There are 3 little words (abbreviated as I - L - U) which, when whispered by a sweet young thing in the ears of her suitor, makes the latter feel at the top of the world. There is another set of 3 little letters, which when added as a suffix to to the name of a young person in search of a job, opens up many a closed door to promising careers in industry and commerce. These sweet little letters are M, B and A. This is the reason why the doors of the Management Institutes are always crowded by young men and women, wishing to arm themselves with an M.B.A. degree for fighting the battles for employment.

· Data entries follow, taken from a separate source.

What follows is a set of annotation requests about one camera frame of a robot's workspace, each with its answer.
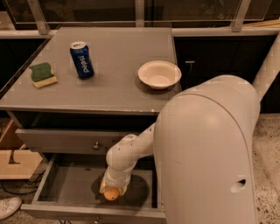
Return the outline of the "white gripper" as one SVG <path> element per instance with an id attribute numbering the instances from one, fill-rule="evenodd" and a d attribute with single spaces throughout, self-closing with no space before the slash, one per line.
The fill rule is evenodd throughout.
<path id="1" fill-rule="evenodd" d="M 127 186 L 130 183 L 130 178 L 111 178 L 110 176 L 105 175 L 103 177 L 105 183 L 100 185 L 100 193 L 105 193 L 109 186 L 118 188 L 118 191 L 121 196 L 123 196 L 127 191 Z"/>

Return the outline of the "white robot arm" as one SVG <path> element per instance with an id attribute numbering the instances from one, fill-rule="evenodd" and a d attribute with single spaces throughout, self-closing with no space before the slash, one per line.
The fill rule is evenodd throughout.
<path id="1" fill-rule="evenodd" d="M 257 224 L 253 132 L 279 61 L 280 35 L 253 82 L 221 75 L 174 96 L 108 151 L 100 192 L 125 194 L 137 160 L 152 155 L 167 224 Z"/>

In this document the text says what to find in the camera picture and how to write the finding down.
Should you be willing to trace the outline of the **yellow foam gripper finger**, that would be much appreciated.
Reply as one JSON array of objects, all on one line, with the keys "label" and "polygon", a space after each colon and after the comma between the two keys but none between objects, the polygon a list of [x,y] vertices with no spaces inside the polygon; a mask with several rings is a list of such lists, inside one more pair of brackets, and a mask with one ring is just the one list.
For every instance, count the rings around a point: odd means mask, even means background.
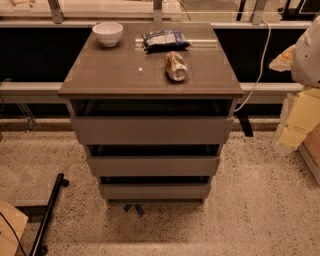
[{"label": "yellow foam gripper finger", "polygon": [[295,48],[296,45],[291,45],[290,47],[285,49],[271,61],[271,63],[269,64],[269,68],[278,72],[290,71]]},{"label": "yellow foam gripper finger", "polygon": [[275,133],[275,151],[289,154],[297,150],[319,123],[319,88],[307,88],[296,95],[288,94],[283,102],[280,123]]}]

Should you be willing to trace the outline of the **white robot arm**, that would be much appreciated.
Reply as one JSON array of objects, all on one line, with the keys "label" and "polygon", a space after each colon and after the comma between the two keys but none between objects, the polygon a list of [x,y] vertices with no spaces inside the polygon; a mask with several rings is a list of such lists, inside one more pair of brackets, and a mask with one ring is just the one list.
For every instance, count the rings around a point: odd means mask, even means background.
[{"label": "white robot arm", "polygon": [[320,17],[316,17],[297,42],[269,64],[274,71],[290,71],[303,86],[283,102],[274,149],[281,154],[295,151],[320,123]]}]

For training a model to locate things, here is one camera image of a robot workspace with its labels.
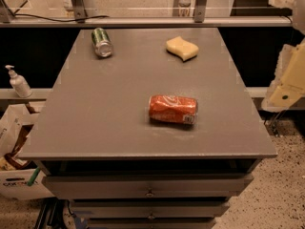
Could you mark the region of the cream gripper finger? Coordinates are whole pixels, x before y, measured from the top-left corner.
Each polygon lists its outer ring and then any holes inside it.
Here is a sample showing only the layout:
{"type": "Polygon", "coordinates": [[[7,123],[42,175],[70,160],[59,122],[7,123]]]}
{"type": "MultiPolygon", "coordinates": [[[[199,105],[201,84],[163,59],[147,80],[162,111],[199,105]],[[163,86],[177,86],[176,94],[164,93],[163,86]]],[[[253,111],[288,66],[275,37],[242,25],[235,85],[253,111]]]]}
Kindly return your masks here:
{"type": "Polygon", "coordinates": [[[305,43],[283,46],[274,75],[265,96],[265,110],[279,113],[305,95],[305,43]]]}

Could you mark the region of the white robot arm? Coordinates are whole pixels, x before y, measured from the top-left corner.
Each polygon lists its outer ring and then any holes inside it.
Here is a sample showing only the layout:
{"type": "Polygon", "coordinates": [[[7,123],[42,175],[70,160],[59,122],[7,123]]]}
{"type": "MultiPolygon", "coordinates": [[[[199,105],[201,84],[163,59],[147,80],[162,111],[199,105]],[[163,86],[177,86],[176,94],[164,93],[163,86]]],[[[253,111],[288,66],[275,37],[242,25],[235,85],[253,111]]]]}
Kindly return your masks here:
{"type": "MultiPolygon", "coordinates": [[[[269,0],[280,9],[291,9],[292,25],[305,34],[305,0],[269,0]]],[[[284,44],[279,53],[274,80],[261,103],[264,111],[279,113],[288,110],[305,95],[305,41],[296,46],[284,44]]]]}

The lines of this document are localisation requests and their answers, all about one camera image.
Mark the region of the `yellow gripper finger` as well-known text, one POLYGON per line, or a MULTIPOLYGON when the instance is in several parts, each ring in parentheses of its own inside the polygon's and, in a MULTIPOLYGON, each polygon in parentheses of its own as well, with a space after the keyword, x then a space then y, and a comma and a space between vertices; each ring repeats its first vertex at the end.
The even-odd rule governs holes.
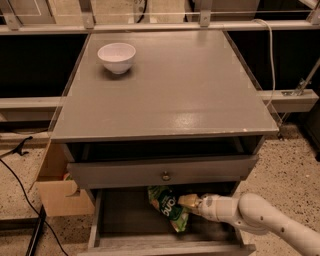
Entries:
POLYGON ((197 209, 202 200, 196 194, 180 196, 178 204, 188 209, 197 209))

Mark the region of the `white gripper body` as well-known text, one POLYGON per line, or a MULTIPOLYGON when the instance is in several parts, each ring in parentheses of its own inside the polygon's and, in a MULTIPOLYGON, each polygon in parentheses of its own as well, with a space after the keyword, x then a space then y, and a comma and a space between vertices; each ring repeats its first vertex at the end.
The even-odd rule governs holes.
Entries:
POLYGON ((215 194, 205 194, 200 198, 197 214, 214 222, 227 222, 229 199, 215 194))

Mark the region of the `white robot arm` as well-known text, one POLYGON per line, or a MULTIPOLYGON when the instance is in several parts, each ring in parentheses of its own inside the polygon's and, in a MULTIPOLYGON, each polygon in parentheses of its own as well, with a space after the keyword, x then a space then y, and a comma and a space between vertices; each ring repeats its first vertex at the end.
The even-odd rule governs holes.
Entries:
POLYGON ((209 221, 224 222, 249 232, 272 232, 302 256, 320 256, 320 234, 289 218, 257 194, 240 198, 216 194, 183 195, 178 203, 209 221))

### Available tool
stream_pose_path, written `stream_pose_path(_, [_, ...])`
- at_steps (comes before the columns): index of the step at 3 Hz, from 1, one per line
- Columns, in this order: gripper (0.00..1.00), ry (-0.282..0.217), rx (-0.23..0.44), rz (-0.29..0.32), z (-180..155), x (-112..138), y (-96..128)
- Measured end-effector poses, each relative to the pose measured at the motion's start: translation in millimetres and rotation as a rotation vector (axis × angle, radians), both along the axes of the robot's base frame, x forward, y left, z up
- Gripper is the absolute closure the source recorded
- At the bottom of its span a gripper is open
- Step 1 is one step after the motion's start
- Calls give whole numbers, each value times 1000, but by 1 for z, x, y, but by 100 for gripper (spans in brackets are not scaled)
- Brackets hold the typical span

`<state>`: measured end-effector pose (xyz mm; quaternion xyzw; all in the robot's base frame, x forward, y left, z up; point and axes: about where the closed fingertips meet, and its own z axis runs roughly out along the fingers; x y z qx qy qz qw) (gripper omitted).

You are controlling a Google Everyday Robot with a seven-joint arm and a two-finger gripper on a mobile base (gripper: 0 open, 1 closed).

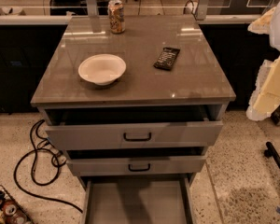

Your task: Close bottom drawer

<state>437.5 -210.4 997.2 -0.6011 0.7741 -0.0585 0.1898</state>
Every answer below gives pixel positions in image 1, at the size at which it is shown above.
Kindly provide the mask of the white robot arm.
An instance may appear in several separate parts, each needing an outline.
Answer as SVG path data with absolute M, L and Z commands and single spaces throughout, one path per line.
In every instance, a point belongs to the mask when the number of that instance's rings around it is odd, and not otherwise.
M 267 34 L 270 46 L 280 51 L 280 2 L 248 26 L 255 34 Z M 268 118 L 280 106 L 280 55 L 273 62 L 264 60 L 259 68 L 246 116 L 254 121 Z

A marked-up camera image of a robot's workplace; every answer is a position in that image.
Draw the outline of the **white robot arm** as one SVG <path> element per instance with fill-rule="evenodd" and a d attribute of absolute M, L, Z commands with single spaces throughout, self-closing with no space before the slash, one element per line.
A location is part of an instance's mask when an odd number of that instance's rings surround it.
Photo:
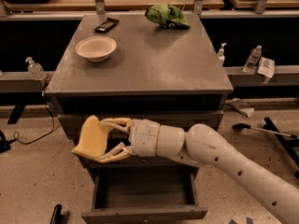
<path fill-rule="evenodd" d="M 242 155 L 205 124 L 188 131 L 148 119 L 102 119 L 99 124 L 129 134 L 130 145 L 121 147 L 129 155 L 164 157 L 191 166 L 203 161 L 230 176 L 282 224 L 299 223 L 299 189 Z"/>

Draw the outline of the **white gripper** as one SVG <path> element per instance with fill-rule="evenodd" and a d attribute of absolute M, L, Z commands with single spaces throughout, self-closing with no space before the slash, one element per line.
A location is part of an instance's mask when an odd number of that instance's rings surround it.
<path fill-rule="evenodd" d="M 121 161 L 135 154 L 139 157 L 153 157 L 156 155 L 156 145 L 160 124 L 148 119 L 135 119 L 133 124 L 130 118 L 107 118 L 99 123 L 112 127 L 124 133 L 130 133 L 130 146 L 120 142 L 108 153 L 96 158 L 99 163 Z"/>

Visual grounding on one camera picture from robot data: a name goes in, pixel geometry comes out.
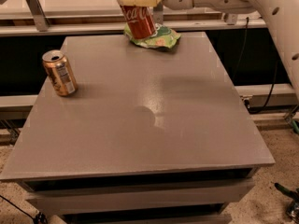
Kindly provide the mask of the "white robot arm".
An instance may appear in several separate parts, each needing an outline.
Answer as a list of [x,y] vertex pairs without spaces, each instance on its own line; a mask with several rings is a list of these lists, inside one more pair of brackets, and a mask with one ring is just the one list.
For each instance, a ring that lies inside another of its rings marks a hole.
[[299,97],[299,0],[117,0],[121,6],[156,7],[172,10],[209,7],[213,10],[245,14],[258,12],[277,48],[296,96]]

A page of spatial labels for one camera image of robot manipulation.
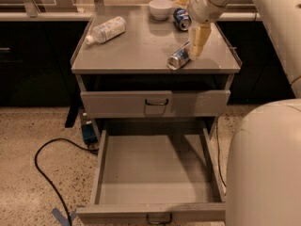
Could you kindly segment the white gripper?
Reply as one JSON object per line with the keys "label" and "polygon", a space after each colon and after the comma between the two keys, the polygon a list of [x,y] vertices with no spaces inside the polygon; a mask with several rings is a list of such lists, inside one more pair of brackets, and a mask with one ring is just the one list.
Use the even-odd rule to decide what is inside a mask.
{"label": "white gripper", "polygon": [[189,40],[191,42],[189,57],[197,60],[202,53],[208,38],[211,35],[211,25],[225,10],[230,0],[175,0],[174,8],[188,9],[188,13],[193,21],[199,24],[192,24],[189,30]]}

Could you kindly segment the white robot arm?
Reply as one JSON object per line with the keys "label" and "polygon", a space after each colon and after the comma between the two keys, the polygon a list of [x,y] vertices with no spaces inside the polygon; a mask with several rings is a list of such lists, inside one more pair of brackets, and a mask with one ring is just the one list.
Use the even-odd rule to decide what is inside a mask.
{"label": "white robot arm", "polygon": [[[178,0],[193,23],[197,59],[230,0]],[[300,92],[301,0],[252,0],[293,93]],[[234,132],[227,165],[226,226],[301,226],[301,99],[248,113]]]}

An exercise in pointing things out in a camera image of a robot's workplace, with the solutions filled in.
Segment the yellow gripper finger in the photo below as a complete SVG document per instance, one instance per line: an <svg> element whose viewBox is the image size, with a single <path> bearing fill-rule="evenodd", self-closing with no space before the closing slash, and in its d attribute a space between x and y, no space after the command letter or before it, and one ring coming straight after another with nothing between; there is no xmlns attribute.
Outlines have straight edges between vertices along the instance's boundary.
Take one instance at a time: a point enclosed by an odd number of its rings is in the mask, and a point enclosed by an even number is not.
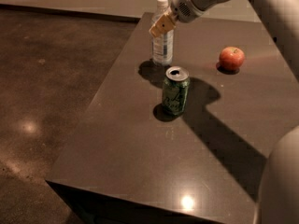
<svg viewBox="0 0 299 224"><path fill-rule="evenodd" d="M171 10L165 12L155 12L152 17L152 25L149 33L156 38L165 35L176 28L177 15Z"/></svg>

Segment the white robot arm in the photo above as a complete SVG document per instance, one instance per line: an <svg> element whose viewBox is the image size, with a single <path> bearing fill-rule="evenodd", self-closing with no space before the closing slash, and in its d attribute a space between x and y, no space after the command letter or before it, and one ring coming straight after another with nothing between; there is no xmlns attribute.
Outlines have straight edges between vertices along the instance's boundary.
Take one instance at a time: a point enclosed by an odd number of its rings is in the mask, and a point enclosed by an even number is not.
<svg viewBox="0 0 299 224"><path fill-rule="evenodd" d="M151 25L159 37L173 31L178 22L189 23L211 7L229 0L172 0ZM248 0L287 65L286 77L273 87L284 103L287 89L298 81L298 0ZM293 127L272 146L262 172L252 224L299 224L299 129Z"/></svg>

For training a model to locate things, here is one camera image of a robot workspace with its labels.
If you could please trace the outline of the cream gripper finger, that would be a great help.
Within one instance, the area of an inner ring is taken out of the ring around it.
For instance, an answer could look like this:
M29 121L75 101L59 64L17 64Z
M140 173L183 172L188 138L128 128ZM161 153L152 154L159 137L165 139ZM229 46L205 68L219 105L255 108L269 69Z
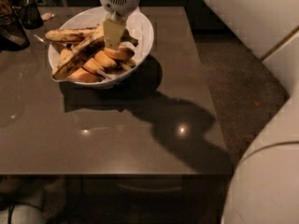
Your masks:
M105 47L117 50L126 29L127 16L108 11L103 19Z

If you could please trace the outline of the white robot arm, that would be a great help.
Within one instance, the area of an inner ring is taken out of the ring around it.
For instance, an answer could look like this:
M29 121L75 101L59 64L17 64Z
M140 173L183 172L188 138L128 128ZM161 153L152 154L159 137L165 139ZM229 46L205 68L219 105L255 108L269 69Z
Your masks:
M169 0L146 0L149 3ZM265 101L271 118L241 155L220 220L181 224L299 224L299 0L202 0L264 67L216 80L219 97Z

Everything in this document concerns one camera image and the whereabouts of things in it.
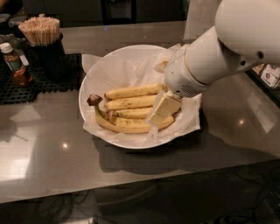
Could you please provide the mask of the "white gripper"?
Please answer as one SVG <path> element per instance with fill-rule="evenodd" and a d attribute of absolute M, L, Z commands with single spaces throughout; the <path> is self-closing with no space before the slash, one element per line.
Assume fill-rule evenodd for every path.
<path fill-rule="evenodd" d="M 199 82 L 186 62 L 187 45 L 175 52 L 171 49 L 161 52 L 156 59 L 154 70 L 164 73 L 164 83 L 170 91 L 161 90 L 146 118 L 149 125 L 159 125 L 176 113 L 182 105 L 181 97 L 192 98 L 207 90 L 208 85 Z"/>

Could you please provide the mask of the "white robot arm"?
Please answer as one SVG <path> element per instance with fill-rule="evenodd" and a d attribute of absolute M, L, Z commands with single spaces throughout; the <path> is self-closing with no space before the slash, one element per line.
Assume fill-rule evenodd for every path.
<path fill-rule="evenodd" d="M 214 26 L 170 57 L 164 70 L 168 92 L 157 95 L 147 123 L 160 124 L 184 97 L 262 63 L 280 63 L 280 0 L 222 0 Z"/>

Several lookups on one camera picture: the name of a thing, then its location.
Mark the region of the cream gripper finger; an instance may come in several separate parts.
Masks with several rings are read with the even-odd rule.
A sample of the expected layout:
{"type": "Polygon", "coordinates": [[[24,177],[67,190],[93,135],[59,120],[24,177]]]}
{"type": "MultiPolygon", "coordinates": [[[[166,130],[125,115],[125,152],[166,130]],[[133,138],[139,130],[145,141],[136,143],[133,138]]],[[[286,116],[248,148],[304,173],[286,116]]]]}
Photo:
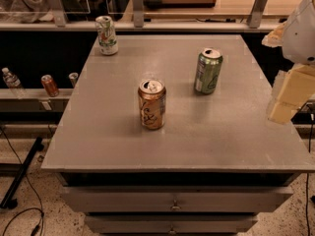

But why does a man on the other side of forties in the middle of his career (and a generous middle in the body) take a fancy for these letters? I do not know, for I did not know my mind at that time nor do I know it now.
So, when I sat (it was 22 summers ago) at the Test for Admission to the Management Course of a University along with 1186 other hopefuls for one of the 60 seats, I did not exactly know what I would gain by adding that 3-letter suffix to my name. I did not aspire to enter the Guiness Book of World Records by degrees. (Once I came across the Visiting Card of a gentleman, about 80% of the space of which was covered with the Degrees and Diplomas he had acquired!) Luckily I secured one of those coveted seatsJ))))))
Soon after the classes started, an unsolicited title Bade Bhai was conferred on me. Most of my class-mates were half my age and so the honorific title was not unreasonable. When she heard about it, the wife consoled, “You are lucky; they are polite enough not to call you ‘uncle’.”
As I took a seat in the class room, the first thing that attracted my attention was an engraving on the desk. A name was written in the form of a deep cut on the top of the desk. Obviously, it was the work of a student who wished to immortalize his name in the manner of Ashoka, the Great, who had got the Buddha’s teachings engraved on rocks.
Then my eyes traveled to the walls. The ancient building (which was not built by Ashoka) had very high ceilings. On the top-most portion of the wall just below the ceiling, were the words in multi-coloured graffiti, ‘ELECT RAMESWAR PRASAD AS VICE PRESIDENT’. The height at which the words were written reminded me of the ascent of the Everest by Tenzing and Hillary!
A sentence at another spot on the wall read, “Girls are requested to attend M.Com Classes regularly, please.” At yet another spot, I found the sketch of a heart ridden by Cupid’s arrow followed by a declaration of unrequited love, accompanied by a notice of dire consequences, “Monalisa, if you do not love me, I shall end my life by consuming Baygon Spray.” Yet another spot carried the words, ‘Prem Kumar Pyarelal + Prem Kumari’. At the corner of the wall, there was a pin-pointed declaration of love, “Sunaki, I love your beautiful long nose.” All these reminded me of a young man who went up to a girl and said, “Please say those 3 little words. I shall win the bet with my friends if I can make you say at least 3 words.” Without batting an eye-lid, the pretty girl said, “You lose.”
It was pretty hot and I looked up to see if the fan was not working. And what I saw! The blades of the ancient fan had been drawn down in such a way that the fan had taken the shape of an inverted lotus! Such inverted lotuses were hanging from all over the ceiling. And bits of darkened wires with cut ends hanging from the upper ends of their stems looked like tendrils of creepers.
As I was contemplating on these inverted lotuses, the teacher entered the hall. When my Roll No. was called, I stood up and said, “Yes, Madam”. She must have been of the same age as my younger cousin-sister. I was reminded of the title ‘Bade Bhai’ conferred on me earlier!
Thus, I started my student-life all over again!!!
Boy: I shall tell you two words.
Girl: Go ahead.
Boy: I love you.
Girl: But those were three words!
Boy: No, 'I' and 'you' are not two words but are one!!!